In the records, find every line with the word "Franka" and copy it out.

==== RECORD SET

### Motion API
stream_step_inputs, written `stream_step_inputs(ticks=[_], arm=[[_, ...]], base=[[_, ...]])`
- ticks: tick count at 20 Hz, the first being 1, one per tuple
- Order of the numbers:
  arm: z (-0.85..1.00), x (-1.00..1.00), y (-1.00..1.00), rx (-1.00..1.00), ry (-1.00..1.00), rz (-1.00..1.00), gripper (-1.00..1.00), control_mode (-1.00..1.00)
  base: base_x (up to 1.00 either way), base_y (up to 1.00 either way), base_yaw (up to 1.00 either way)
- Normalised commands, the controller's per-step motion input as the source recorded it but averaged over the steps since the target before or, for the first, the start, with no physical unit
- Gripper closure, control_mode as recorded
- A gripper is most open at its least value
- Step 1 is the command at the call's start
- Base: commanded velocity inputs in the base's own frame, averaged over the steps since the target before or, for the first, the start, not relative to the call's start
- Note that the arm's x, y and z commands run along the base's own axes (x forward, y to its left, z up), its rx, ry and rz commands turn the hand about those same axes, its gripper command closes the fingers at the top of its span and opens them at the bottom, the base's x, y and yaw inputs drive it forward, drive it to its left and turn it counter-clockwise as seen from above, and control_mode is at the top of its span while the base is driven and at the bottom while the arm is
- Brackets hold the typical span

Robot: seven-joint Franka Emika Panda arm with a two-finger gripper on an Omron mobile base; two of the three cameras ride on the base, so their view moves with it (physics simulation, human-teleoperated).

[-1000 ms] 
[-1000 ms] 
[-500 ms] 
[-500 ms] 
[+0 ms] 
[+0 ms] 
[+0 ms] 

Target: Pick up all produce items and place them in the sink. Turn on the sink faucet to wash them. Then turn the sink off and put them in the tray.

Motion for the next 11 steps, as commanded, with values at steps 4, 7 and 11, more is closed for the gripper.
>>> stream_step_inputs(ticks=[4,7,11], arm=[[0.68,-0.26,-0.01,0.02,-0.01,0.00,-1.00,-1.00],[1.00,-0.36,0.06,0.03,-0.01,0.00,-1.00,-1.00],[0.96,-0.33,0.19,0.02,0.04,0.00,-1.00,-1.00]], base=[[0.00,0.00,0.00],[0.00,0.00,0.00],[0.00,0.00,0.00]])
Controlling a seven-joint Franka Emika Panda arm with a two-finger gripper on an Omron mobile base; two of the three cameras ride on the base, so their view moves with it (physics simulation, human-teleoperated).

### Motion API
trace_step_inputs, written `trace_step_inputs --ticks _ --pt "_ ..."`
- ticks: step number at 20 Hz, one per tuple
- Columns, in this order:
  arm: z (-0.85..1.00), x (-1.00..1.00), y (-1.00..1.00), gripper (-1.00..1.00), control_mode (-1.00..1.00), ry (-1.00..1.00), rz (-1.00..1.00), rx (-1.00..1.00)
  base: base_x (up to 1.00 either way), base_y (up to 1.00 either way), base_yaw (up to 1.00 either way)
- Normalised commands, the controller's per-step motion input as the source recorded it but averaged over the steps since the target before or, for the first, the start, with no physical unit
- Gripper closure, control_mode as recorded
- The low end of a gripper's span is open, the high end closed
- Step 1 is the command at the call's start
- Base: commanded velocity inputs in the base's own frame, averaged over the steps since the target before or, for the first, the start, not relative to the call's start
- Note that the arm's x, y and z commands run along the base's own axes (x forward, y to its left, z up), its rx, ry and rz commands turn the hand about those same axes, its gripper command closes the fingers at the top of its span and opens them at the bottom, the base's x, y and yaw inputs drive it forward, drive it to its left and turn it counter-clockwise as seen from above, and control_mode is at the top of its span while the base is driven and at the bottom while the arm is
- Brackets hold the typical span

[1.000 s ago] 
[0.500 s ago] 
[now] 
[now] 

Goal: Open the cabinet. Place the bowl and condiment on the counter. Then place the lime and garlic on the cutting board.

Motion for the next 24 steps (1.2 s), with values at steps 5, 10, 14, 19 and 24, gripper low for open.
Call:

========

● **REPLY**
Robot: seven-joint Franka Emika Panda arm with a two-finger gripper on an Omron mobile base; two of the three cameras ride on the base, so their view moves with it (physics simulation, human-teleoperated).
Controlling a seven-joint Franka Emika Panda arm with a two-finger gripper on an Omron mobile base; two of the three cameras ride on the base, so their view moves with it (physics simulation, human-teleoperated).

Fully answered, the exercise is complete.